La Renaissance a été envisagée à travers une étude novatrice de la «langue des devises» au XVIe siècle (Monica Breazu), mais aussi à travers la problématique de la stratégie éditoriale des éditeurs vénitiens et lyonnais (Raphaële Mouren). Pourtant, le moment clé de la diffusion du livre français ou en français date bien sûr du XVIIIe siècle, et il s’étendra à bien des égards jusqu’à la première moitié du XXe. Otto Lankhorst et Sabine Juratic évoquaient tous deux la question de la «francophonie» aux Pays-Bas et plus généralement en Europe aux XVIIe et XVIIIe siècles.
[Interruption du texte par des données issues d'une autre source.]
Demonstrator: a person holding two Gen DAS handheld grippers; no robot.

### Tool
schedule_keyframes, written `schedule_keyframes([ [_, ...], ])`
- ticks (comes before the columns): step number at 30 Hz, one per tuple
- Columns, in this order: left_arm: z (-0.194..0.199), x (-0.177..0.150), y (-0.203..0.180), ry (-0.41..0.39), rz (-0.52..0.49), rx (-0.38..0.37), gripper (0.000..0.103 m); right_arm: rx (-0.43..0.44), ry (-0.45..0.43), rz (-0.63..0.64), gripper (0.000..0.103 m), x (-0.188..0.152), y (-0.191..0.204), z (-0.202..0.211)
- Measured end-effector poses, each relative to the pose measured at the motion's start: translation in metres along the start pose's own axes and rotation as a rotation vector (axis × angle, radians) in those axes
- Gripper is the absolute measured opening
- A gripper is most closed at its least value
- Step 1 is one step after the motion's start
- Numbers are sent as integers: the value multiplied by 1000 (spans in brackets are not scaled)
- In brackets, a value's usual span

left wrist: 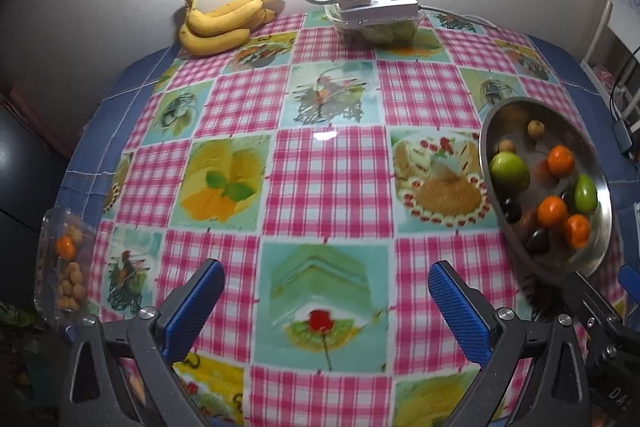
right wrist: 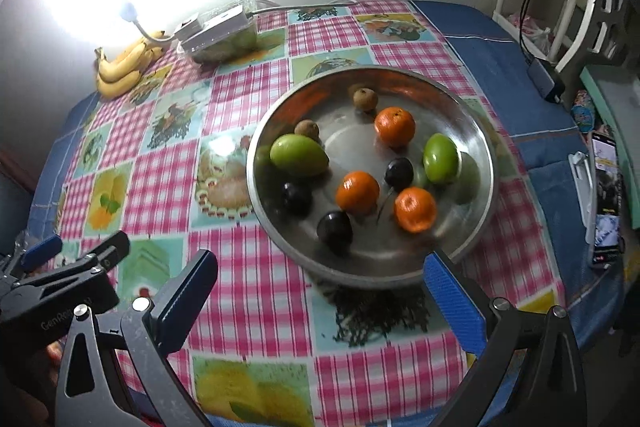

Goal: Organize fruits

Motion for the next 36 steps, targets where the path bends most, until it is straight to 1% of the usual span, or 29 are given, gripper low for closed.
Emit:
schedule_keyframes([
  [9,1,-28,12,-13,-2,36,103,-35,-5,12,103,-26,-2,3],
  [15,4,-38,15,-36,2,40,103,-53,-21,28,103,-38,-1,5],
  [19,13,-38,21,-65,25,33,103,-64,-46,29,103,-39,-1,11],
  [24,14,-40,26,-75,40,29,103,-85,-65,35,103,-39,0,15],
  [36,16,-41,25,-87,44,34,103,-80,-69,26,103,-39,-2,16],
])
Point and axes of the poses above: each gripper's, at about its wrist camera, not at the fingertips, and z roughly against the way its jaws point, y to its left, x to its top, the point moved 5 cm from there along -z, roughly the way its jaws point, and after that the axes turned 9 degrees about y, right-handed, at the moved point
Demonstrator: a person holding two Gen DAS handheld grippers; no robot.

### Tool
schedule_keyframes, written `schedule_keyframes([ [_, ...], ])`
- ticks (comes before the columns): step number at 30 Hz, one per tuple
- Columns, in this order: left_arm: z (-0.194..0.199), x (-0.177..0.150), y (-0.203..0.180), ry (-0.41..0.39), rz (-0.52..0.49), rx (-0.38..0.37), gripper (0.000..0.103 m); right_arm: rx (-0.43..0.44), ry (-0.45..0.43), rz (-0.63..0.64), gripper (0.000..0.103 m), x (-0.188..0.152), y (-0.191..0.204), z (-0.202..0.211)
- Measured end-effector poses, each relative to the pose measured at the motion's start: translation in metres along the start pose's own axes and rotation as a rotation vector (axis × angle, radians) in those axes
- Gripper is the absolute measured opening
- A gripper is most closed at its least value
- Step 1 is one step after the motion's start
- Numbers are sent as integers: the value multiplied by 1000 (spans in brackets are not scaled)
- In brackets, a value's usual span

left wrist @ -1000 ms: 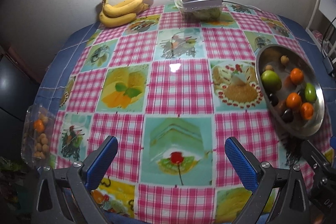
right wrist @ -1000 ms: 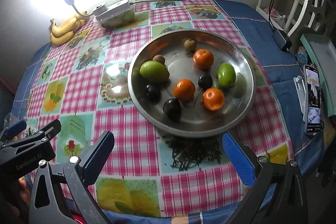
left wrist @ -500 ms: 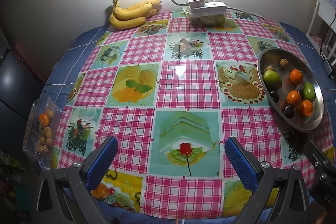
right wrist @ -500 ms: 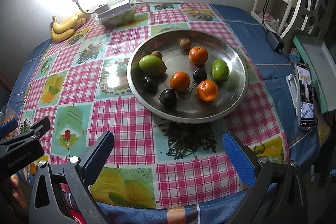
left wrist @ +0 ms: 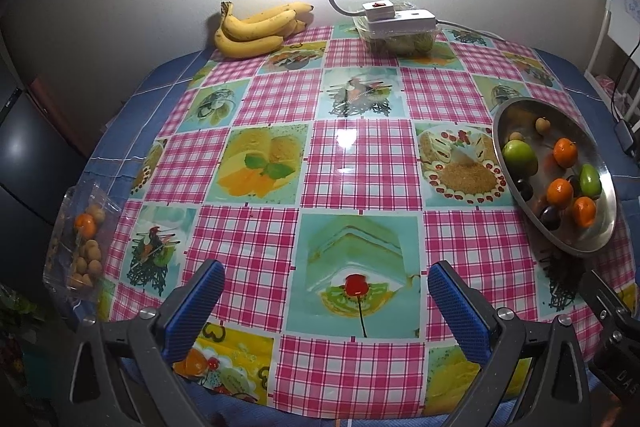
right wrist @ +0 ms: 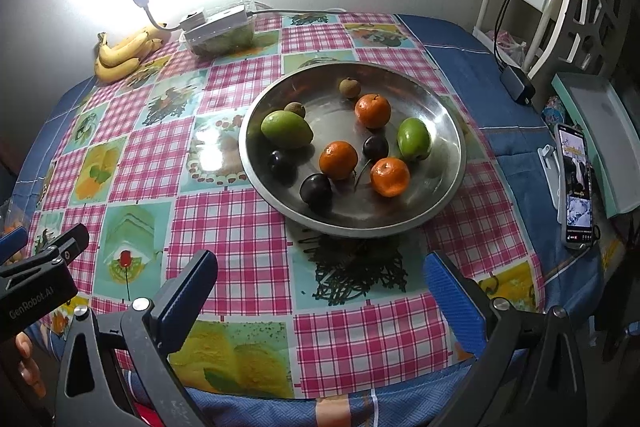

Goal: Organize fruits

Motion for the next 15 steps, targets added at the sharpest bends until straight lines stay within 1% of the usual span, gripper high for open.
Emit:
schedule_keyframes([
  [15,5,1,-1,-21,-7,5,103,-2,-7,-8,103,0,-1,1],
])
Point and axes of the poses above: each gripper's, at about its wrist camera, not at the fingertips, and z roughly against the way its jaws point, y to its left, x to its top, the point moved 5 cm from there along -z, roughly the way its jaws point, and after that the axes turned 9 degrees about y, right-handed, at the moved point
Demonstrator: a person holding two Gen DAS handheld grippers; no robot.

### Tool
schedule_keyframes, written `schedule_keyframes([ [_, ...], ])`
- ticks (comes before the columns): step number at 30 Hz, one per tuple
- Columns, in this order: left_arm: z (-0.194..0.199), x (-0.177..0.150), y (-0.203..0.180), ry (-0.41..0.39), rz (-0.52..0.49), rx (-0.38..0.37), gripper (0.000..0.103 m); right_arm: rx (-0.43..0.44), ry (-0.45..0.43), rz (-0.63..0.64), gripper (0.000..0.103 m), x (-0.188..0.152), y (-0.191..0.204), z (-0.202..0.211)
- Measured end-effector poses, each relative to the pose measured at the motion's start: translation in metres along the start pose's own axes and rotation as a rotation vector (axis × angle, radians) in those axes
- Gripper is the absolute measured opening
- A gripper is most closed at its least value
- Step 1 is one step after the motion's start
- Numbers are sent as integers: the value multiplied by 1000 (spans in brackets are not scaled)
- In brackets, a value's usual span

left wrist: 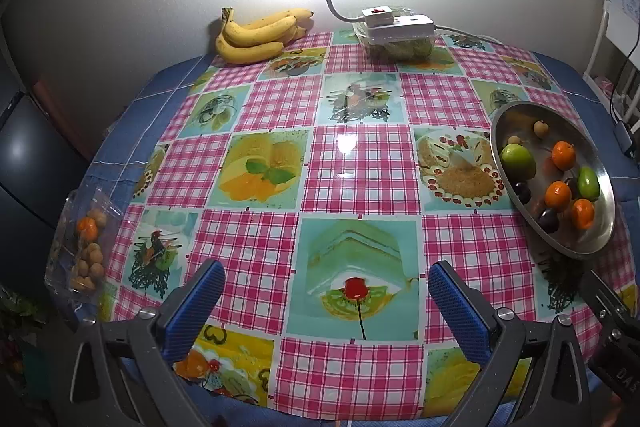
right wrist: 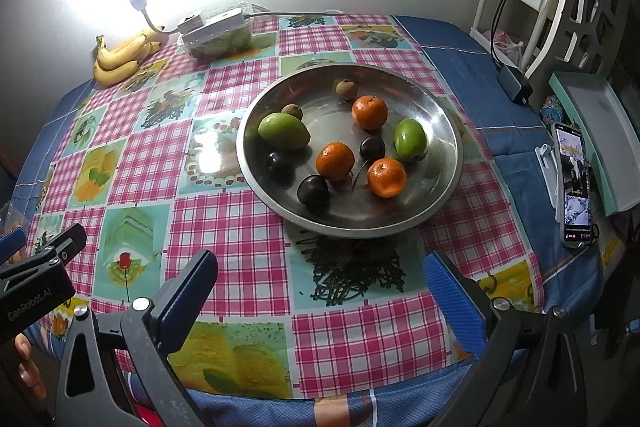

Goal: Organize fruits

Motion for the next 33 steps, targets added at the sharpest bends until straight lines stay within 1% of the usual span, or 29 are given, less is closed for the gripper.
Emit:
schedule_keyframes([
  [33,2,0,-2,-5,-12,18,103,1,-2,-4,103,0,-3,0],
])
Point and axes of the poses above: each gripper's, at about its wrist camera, not at the fingertips, and z roughly against the way its jaws point, y to its left, x to its top, the point moved 5 cm from there along -z, roughly the way its jaws point, and after that the axes turned 9 degrees about y, right-handed, at the moved point
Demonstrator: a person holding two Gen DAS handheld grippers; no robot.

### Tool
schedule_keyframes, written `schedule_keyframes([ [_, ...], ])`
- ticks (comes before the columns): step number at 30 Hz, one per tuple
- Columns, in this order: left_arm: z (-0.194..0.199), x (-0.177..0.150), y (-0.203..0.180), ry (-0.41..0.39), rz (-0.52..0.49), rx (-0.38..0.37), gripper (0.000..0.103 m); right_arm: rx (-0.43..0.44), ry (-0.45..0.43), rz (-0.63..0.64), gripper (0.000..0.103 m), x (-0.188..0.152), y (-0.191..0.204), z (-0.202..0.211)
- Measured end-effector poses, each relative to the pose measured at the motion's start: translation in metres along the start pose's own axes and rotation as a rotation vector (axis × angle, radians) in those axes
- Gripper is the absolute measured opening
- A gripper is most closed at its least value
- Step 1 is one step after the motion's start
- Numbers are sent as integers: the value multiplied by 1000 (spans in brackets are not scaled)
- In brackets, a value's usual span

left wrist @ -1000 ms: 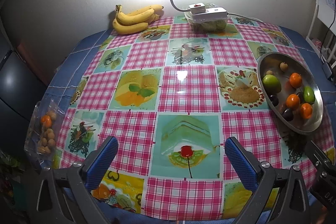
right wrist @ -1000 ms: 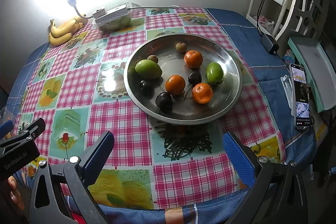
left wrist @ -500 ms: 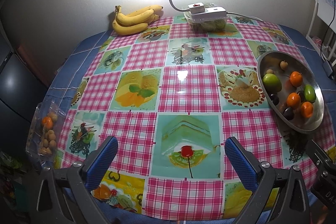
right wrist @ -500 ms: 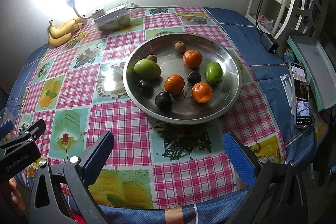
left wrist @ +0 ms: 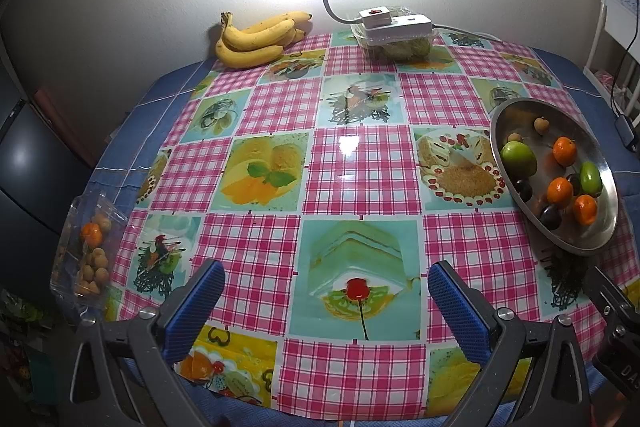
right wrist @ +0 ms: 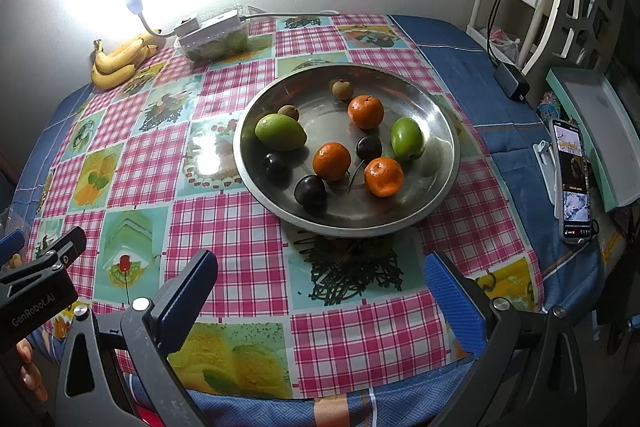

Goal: Organize fruits

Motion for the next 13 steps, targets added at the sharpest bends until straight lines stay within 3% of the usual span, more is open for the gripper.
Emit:
schedule_keyframes([
  [13,5,0,-5,-16,-10,3,103,-2,-2,-3,103,0,0,1],
])
Point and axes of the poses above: each gripper's, at about its wrist camera, not at the fingertips, and z roughly against the way its jaws point, y to its left, x to its top, the point moved 5 cm from there along -z, roughly the way its jaws point, and after that the axes turned 9 degrees about y, right-handed, at the moved point
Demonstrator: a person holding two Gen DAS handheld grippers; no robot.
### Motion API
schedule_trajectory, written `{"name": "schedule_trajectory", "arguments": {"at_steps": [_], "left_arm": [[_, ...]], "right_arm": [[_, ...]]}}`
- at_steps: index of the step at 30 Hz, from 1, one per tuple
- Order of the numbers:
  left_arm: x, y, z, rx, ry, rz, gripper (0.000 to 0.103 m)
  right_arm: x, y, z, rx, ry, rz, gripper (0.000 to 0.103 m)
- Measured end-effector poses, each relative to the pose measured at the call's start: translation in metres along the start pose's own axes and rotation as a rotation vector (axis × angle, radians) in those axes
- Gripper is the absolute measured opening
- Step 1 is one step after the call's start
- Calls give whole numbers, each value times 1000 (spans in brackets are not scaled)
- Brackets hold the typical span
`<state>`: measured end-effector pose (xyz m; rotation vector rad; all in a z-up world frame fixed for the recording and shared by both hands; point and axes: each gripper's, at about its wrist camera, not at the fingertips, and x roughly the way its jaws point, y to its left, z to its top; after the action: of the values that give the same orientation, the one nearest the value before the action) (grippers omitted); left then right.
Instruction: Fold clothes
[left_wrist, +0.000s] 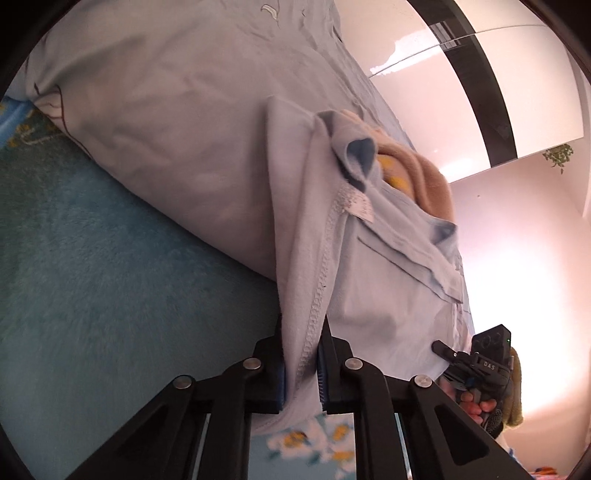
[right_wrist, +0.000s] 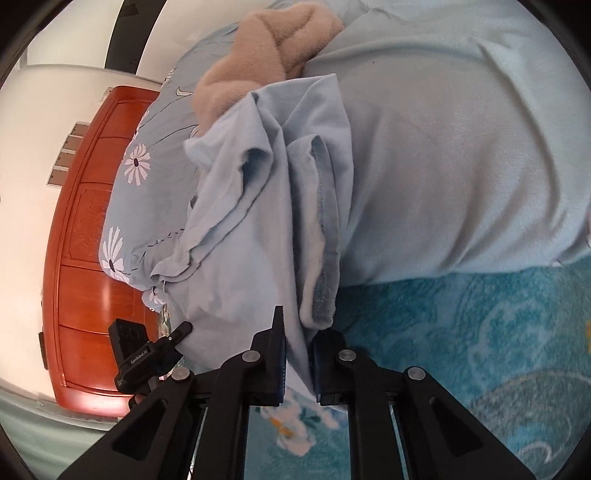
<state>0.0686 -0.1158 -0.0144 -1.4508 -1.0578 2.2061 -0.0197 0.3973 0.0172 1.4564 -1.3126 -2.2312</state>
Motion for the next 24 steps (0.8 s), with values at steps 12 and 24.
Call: {"name": "schedule_trajectory", "arguments": {"at_steps": [12, 24], "left_arm": [[-64, -20, -86, 40, 176, 120, 12], [-61, 20, -161, -72, 175, 167, 17]], "right_arm": [[-49, 19, -86, 33, 71, -16, 11], [-38, -39, -156, 171, 138, -120, 11]]}}
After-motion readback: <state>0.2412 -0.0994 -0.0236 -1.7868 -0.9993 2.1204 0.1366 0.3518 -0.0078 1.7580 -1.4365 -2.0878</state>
Claire Madl étudiait avec précision les catalogues «français» du libraire pragois Gerle, dont les connexions avec Neuchâtel sont les principales, tandis que Luisa López-Vidriero envisageait le rôle de la «francophonie» dans le cas des bibliothèques de cour en Espagne, au premier chef la Bibliothèque royale.
D’autres exemples ont aussi été envisagés, qui éclairent la problématique de l’histoire comparée, et la charge symbolique des écritures (voire le rôle plus complexe qu’on ne croit a priori dévolu à la «mise en livre»), et qui soulignent l’importance d’une contextualisation la plus précise possible: ainsi de l’écriture de Krk/Veglia, en Dalmatie (Daniel Baric). Marisa Midori Deaecto traitait des «liaisons transatlantiques» de la librairie française du XIXe siècle. Enfin, Andrea De Pasquale, le très actif directeur de la Bibliotheca Palatina de Parme, apportait l’exemple exceptionnel des éditions de Bodoni dans des caractères non latins (exoticis linguis). La problématique des "trois révolutions du livre" réapparaissaient avec la conférence consacrée par Catherine Lavenir au problème de la langue face aux nouveaux médias du début du XXIe siècle, et notamment à Internet.
Pour conclure un billet déjà trop long, revenons sur le cas presque idéaltypique des 1001 nuits et de leur traduction roumaine (Carmen Cocea). Peu d’exemples en effet illustrent de manière aussi pertinente la problématique des transferts culturels que celui du recueil de contes arabes, d’abord traduits en français, puis à Venise en italien et en néo-grec, et enfin en roumain -Venise, porte de la Méditerranée orientale s’agissant de la diffusion comme de l’élaboration des textes et des livres jusqu’au début du XXe siècle. Il nous reste à attendre l'édition aussi rapide que possible des Actes du symposium, édition qui contribuera à confirmer Bucarest comme l'un des pôles de la recherche actuelle en histoire du livre, mais qui donnera aussi, plus immédiatement, l'opportunité à chacun de prendre la mesure de la richesse du symposium de 2010.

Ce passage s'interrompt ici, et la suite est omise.